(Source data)
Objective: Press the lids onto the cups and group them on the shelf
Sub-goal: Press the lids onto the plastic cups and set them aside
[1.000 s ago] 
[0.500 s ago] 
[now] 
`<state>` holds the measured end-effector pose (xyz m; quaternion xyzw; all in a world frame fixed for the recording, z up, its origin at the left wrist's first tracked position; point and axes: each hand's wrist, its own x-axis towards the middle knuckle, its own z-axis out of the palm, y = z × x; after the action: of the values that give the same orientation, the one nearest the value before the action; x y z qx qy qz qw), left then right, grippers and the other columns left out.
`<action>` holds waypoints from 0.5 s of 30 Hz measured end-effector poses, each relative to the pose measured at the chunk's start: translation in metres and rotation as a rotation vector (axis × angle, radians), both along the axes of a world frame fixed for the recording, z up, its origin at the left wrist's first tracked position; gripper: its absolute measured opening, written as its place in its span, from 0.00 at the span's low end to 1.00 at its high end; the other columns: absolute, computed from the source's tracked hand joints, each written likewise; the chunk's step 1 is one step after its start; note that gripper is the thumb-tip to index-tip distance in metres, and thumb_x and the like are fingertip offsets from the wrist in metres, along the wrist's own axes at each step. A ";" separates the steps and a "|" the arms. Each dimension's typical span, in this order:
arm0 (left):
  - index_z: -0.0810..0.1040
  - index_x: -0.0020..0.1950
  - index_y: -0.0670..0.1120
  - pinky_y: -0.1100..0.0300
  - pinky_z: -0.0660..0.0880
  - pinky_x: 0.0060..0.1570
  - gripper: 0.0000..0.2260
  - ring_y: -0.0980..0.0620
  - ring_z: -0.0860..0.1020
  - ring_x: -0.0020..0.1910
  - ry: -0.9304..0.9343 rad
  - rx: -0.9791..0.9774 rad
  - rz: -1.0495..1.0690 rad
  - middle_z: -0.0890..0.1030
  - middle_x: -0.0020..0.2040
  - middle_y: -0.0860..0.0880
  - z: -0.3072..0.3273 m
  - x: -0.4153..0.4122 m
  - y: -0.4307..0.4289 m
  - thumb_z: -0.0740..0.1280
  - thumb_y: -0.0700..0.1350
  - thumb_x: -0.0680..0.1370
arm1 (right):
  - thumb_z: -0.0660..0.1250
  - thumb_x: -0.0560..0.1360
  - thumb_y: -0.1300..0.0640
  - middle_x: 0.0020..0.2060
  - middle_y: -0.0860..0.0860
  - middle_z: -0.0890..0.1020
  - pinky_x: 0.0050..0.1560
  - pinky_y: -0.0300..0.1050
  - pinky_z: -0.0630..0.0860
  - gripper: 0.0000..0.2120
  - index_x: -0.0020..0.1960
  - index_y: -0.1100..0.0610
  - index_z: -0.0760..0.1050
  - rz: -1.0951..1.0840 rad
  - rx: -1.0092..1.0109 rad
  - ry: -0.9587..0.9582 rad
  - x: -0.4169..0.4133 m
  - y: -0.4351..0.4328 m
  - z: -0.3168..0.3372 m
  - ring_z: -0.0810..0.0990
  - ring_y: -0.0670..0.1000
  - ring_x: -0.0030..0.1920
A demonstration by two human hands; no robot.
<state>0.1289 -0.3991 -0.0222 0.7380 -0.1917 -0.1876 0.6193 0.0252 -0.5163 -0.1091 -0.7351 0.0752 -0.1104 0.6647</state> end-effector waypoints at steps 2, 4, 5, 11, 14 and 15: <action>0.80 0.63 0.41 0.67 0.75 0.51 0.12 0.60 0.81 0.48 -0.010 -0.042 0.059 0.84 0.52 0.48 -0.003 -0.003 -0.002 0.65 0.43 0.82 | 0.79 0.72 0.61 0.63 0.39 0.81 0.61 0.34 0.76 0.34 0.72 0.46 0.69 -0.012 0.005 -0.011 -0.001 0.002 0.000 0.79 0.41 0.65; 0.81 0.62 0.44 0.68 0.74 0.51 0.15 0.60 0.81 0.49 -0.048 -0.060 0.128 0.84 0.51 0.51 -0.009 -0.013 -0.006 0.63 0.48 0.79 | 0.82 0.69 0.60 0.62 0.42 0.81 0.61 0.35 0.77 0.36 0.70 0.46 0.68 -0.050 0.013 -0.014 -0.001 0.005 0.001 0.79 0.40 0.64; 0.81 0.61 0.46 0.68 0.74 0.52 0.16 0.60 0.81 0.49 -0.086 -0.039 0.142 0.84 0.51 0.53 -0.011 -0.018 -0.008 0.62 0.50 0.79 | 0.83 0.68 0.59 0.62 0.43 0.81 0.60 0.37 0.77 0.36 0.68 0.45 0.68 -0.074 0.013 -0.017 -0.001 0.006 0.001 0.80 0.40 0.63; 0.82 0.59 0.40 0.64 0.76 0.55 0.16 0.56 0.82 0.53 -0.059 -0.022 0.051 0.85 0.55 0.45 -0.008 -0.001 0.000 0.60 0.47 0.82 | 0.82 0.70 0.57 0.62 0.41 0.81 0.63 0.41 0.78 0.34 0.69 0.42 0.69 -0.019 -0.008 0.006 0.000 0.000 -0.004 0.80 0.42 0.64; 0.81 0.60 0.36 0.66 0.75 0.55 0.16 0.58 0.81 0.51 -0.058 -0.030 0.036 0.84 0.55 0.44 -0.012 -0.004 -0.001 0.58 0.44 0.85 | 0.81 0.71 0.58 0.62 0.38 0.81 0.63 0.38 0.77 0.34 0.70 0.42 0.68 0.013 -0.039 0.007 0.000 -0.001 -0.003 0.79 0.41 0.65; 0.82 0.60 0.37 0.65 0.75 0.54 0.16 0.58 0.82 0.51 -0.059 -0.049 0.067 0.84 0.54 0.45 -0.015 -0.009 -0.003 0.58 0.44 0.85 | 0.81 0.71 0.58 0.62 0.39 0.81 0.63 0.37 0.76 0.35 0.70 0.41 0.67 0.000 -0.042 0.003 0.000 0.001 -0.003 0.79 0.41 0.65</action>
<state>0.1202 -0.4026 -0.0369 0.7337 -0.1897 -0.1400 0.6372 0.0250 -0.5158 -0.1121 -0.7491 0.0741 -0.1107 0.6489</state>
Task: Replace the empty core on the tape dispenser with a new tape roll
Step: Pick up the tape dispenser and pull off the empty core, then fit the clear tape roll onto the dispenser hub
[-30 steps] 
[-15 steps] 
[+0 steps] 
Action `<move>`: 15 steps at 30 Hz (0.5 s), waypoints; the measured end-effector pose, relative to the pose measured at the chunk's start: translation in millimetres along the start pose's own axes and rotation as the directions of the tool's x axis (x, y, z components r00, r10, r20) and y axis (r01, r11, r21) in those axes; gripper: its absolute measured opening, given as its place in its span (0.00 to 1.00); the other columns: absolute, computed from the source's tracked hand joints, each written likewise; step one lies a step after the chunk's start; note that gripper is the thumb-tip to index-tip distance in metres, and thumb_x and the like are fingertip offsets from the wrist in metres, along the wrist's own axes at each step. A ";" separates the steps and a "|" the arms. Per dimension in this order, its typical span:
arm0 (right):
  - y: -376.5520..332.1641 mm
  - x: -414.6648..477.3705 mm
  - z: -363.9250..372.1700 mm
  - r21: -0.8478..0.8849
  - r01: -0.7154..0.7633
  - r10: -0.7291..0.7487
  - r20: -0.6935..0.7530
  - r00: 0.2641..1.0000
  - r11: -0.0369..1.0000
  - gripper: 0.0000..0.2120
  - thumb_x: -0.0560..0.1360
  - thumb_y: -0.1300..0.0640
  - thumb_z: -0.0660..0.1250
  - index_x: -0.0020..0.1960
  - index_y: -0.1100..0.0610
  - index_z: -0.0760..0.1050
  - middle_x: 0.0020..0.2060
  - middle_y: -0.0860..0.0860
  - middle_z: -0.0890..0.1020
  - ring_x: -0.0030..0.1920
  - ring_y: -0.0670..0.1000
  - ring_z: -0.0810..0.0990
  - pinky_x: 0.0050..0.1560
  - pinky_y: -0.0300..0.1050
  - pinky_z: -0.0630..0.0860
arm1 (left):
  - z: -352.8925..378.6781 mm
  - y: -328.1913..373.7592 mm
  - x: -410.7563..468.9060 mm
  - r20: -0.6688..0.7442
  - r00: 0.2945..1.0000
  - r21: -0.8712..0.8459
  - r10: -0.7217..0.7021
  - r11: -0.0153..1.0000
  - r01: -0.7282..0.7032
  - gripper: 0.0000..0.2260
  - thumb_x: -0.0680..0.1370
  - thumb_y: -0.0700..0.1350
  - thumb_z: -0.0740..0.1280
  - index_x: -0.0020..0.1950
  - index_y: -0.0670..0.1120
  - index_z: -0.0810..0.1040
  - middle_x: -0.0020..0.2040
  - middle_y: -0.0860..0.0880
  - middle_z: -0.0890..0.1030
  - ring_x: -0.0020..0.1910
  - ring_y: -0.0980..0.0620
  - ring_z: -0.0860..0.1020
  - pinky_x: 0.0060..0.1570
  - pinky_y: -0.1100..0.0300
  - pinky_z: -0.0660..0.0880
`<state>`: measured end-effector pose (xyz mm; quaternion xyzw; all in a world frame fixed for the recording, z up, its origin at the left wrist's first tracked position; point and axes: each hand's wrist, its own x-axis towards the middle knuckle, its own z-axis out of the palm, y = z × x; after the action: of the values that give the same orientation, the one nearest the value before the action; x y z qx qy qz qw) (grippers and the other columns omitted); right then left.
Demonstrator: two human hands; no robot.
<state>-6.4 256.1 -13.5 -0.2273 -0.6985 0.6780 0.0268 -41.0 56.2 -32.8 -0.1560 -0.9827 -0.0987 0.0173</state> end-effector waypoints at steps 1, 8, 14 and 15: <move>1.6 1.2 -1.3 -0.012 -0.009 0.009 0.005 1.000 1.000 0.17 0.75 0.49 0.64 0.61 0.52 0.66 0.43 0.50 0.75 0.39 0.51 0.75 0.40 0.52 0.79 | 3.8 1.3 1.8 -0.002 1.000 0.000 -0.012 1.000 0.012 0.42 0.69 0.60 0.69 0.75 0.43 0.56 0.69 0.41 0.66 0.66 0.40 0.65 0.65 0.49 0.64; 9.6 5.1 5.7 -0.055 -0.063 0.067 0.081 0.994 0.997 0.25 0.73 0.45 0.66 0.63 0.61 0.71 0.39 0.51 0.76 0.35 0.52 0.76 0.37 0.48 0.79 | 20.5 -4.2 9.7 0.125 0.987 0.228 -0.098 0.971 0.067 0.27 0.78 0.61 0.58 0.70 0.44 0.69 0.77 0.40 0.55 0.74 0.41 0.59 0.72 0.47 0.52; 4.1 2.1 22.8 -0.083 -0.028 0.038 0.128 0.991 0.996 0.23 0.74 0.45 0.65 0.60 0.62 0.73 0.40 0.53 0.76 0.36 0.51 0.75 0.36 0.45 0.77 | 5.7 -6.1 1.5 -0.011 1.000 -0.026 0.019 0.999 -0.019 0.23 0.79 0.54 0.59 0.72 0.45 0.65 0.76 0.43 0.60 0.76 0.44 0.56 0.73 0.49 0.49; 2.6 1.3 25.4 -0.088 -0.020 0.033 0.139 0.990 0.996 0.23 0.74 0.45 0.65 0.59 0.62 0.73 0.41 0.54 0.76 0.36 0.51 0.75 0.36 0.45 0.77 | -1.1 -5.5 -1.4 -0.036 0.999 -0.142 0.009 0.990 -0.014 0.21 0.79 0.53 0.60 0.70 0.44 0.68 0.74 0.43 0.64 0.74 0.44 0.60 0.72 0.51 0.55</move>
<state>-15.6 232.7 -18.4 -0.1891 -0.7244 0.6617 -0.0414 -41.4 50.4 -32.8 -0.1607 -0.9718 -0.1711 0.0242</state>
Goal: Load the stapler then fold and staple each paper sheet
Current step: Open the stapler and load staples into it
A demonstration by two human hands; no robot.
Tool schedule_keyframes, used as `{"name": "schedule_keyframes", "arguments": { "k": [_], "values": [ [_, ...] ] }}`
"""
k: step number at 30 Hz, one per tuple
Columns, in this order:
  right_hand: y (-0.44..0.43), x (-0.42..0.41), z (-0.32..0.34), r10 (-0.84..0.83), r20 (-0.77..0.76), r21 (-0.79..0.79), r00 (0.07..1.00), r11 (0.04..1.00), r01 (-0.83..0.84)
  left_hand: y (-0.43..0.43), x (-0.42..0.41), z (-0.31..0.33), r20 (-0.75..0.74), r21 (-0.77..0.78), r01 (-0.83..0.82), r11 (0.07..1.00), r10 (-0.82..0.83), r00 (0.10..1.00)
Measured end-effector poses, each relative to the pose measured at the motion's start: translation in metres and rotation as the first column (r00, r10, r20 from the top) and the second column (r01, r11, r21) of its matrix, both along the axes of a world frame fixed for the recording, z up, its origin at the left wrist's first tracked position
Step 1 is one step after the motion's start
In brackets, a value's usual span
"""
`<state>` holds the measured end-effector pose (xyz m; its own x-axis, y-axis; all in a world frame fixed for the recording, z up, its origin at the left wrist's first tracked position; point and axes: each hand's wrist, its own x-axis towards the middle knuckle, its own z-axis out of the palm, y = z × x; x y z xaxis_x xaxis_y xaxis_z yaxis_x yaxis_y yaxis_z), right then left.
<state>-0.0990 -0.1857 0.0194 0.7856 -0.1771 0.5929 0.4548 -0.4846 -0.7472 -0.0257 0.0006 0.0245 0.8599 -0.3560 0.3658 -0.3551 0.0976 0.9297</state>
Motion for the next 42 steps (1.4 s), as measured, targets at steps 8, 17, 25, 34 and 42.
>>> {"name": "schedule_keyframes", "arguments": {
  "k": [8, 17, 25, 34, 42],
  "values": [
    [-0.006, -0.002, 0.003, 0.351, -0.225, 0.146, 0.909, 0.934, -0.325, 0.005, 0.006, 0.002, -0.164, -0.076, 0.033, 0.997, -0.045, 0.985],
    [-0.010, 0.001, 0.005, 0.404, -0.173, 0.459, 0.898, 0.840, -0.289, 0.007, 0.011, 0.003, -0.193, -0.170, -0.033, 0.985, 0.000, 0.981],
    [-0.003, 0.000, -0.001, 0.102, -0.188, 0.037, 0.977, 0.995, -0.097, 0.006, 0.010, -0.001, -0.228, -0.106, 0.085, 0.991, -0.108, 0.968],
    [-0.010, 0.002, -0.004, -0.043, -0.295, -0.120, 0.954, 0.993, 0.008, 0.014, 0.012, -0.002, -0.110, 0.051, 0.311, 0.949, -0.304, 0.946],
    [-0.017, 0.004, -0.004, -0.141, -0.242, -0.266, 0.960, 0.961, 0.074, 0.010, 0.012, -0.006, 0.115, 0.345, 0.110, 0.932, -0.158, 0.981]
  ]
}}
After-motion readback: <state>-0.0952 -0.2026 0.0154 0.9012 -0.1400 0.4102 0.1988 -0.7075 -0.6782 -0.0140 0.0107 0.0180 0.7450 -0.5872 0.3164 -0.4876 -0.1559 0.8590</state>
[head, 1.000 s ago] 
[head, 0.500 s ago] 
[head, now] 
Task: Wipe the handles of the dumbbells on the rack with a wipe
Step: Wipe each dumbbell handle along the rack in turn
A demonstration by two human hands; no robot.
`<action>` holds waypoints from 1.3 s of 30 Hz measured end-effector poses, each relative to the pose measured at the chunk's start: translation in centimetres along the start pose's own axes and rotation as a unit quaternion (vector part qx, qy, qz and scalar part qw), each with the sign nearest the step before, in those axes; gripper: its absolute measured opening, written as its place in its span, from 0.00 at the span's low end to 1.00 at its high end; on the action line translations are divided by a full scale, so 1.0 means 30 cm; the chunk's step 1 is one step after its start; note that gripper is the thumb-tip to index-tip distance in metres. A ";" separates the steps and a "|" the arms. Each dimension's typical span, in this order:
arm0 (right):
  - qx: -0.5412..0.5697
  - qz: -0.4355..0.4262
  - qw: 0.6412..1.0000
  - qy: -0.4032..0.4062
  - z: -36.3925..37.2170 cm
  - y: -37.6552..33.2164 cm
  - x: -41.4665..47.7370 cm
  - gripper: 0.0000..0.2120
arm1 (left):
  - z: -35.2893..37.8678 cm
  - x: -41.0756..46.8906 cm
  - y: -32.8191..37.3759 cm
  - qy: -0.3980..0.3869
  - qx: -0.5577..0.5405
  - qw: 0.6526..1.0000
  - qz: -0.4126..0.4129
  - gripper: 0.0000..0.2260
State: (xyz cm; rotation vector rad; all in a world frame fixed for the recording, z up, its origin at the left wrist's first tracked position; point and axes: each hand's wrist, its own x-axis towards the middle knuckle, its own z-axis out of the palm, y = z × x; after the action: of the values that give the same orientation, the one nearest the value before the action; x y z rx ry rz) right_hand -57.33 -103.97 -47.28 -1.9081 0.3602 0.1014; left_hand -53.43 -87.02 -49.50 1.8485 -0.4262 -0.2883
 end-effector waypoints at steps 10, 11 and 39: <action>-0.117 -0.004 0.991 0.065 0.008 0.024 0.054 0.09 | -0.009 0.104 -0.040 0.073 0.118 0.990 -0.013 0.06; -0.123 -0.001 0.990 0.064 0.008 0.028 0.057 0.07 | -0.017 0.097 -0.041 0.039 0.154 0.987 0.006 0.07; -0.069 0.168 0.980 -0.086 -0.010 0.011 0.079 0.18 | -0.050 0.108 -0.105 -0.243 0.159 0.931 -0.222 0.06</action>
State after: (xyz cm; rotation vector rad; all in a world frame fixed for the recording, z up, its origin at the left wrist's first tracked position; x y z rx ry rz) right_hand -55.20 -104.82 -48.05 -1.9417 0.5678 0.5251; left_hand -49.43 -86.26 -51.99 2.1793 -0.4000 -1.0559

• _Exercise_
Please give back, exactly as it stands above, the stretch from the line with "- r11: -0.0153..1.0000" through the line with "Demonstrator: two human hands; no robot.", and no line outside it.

• _Exercise output_
  - r11: -0.0153..1.0000
  - r01: -0.7282..0.7032
  - gripper: 0.0000..0.2260
  - thumb_x: -0.0680..0.1370
  - thumb_y: -0.0700..0.1350
  - thumb_z: -0.0740..0.1280
  - index_x: -0.0020..0.1950
  - index_y: -0.0670..0.1120
  - index_z: -0.0810..0.1040
  - middle_x: -0.0020..0.2040
  - middle_y: -0.0860..0.0880
  - middle_z: -0.0890..0.1030
  - ring_x: -0.0020..0.1910
  - ring_y: -0.0980..0.0620
  - ring_z: -0.0860..0.1020
  - pinky_x: 0.0060..0.1570
  - pinky_y: -0.1100..0.0300
  - pinky_z: -0.0660..0.0880
`<state>`: measured end-effector pose (xyz mm; quaternion xyzw; all in a world frame fixed for the recording, z up, its origin at the left wrist's first tracked position; point and axes: each hand's wrist, its own x-axis towards the middle knuckle, its own z-axis out of the palm, y = z × x; after the action: of the values that give the same orientation, the one nearest the value before the action; x y z qx qy qz qw) (grippers and the other columns omitted); right then left.
Demonstrator: two human hands; no robot.

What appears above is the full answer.